[R] Basic question on concatenating factors

[jim holtman]

You are right.  union used 'unique(c(x,y))' and I am not sure if
'unique' preserves the order, but the help page seems to indicate that
 "an element is omitted if it is identical to any previous element ";
this might mean that the order is preserved.
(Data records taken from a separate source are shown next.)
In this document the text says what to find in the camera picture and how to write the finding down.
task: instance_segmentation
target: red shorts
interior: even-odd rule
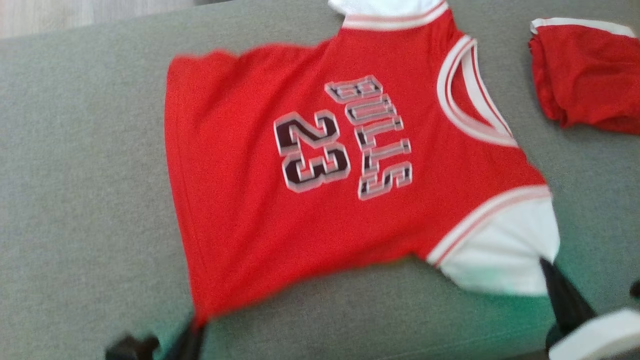
[[[582,19],[531,22],[533,80],[545,115],[640,135],[640,41],[626,26]]]

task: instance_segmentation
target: fabric
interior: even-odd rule
[[[630,28],[551,18],[532,21],[531,31],[534,84],[548,118],[640,135],[640,40]]]
[[[572,14],[638,29],[637,9],[449,5],[478,39],[486,87],[552,189],[556,263],[599,313],[635,306],[640,142],[544,121],[523,24]],[[104,359],[125,332],[153,332],[166,349],[193,309],[164,150],[169,62],[212,48],[313,46],[342,20],[324,1],[233,0],[0,40],[0,357]],[[409,258],[303,281],[225,316],[202,357],[497,360],[543,348],[552,322],[548,299],[463,291]]]
[[[470,290],[546,294],[551,195],[487,94],[476,41],[444,1],[402,17],[349,13],[384,2],[359,3],[317,47],[170,65],[167,157],[201,322],[410,254]]]

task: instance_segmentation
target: wooden floor
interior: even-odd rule
[[[170,12],[220,0],[0,0],[0,38]]]

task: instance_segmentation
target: gray couch
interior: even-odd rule
[[[596,311],[633,306],[640,138],[562,131],[536,104],[528,22],[640,30],[631,1],[450,0],[481,72],[555,194],[559,266]],[[325,0],[235,0],[0,42],[0,359],[101,359],[125,330],[171,342],[191,311],[164,158],[177,53],[314,44]],[[416,259],[314,279],[209,328],[204,359],[504,359],[543,347],[547,299],[457,289]]]

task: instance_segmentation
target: basketball jersey
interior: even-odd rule
[[[445,1],[332,0],[315,47],[178,56],[166,150],[196,317],[414,255],[471,290],[544,295],[544,178]]]

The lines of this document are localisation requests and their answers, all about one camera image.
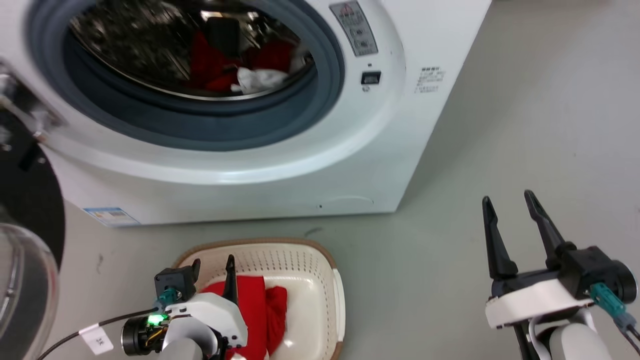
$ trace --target yellow wire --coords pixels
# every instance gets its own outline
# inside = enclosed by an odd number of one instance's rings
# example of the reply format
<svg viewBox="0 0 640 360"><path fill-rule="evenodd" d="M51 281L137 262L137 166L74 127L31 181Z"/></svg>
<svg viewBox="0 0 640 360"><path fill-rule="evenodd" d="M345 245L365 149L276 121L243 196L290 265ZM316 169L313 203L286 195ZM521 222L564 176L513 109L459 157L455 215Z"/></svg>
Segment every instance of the yellow wire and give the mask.
<svg viewBox="0 0 640 360"><path fill-rule="evenodd" d="M145 341L145 347L148 347L149 346L149 341L151 341L154 338L156 338L156 336L160 335L163 331L164 331L164 328L158 330L156 333L154 333L153 335L149 336L149 339L147 339Z"/></svg>

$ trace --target basket handle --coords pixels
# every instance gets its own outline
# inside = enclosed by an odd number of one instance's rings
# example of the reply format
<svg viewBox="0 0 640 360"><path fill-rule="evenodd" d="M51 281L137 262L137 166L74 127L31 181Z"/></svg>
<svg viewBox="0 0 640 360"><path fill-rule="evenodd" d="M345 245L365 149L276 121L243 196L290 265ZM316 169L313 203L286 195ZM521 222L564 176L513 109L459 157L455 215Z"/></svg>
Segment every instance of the basket handle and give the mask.
<svg viewBox="0 0 640 360"><path fill-rule="evenodd" d="M346 305L344 303L342 277L338 269L333 269L333 293L335 294L335 323L338 330L338 341L343 341L346 325Z"/></svg>

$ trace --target laundry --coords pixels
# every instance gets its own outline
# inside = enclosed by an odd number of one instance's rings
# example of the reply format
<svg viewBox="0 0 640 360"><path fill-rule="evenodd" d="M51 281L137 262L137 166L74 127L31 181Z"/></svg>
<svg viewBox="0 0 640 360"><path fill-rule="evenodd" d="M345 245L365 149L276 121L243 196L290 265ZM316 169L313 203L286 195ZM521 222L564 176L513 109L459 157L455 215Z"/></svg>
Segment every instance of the laundry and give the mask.
<svg viewBox="0 0 640 360"><path fill-rule="evenodd" d="M212 92L253 94L282 83L294 61L294 45L272 40L261 49L249 47L240 58L227 58L198 31L191 44L191 74L187 86Z"/></svg>
<svg viewBox="0 0 640 360"><path fill-rule="evenodd" d="M203 293L221 295L225 283L217 282ZM287 316L287 290L276 286L265 289L261 276L238 276L238 307L249 329L247 345L227 351L227 360L238 354L246 360L264 360L282 342Z"/></svg>

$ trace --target gray sticker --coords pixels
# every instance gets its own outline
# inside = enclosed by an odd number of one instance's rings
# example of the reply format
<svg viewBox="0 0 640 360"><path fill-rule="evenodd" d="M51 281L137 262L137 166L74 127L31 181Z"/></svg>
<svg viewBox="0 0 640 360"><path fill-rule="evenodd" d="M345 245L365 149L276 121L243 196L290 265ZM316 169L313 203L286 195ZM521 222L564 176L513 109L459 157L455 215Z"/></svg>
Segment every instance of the gray sticker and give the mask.
<svg viewBox="0 0 640 360"><path fill-rule="evenodd" d="M333 4L329 8L340 22L356 56L378 53L376 39L358 1Z"/></svg>

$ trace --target blue and white sticker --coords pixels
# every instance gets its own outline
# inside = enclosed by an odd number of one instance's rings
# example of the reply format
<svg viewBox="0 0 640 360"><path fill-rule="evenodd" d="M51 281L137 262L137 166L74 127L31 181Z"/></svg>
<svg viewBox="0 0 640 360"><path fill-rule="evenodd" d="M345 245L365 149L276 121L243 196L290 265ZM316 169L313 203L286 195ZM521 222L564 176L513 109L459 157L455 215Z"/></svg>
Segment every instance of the blue and white sticker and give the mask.
<svg viewBox="0 0 640 360"><path fill-rule="evenodd" d="M140 225L140 223L120 208L84 208L87 214L109 227Z"/></svg>

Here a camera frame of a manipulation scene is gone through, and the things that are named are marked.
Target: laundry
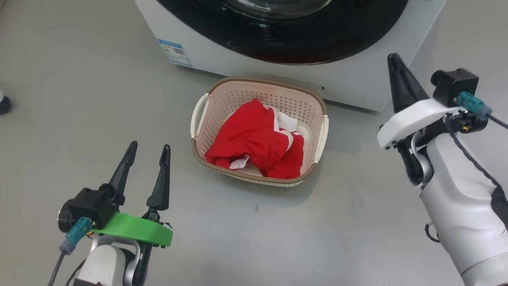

On Sat, Nov 22, 2008 at 11:43 PM, Stavros Macrakis
<macrakis at alum.mit.edu> wrote:
> On Sat, Nov 22, 2008 at 10:20 AM, jim holtman <jholtman at gmail.com> wrote:
>>  c.Factor <-
>> function (x, y)
>> {
>>    newlevels = union(levels(x), levels(y))
>>    m = match(levels(y), newlevels)
>>    ans = c(unclass(x), m[unclass(y)])
>>    levels(ans) = newlevels
>>    class(ans) = "factor"
>>    ans
>> }
>
> This algorithm depends crucially on union preserving the order of the
> elements of its arguments. As far as I can tell, the spec of union
> does not require this.  If union were to (for example) sort its
> arguments then merge them (generally a more efficient algorithm), this
> function would no longer work.
>
> Fortunately, the fix is simple.  Instead of union, use:
>
>     newlevels <- c(levels(x),setdiff(levels(y),levels(x))
>
> which is guaranteed to preserve the order of levels(x).
>
>             -s
>



-- 
Jim Holtman
Cincinnati, OH
+1 513 646 9390

What is the problem that you are trying to solve?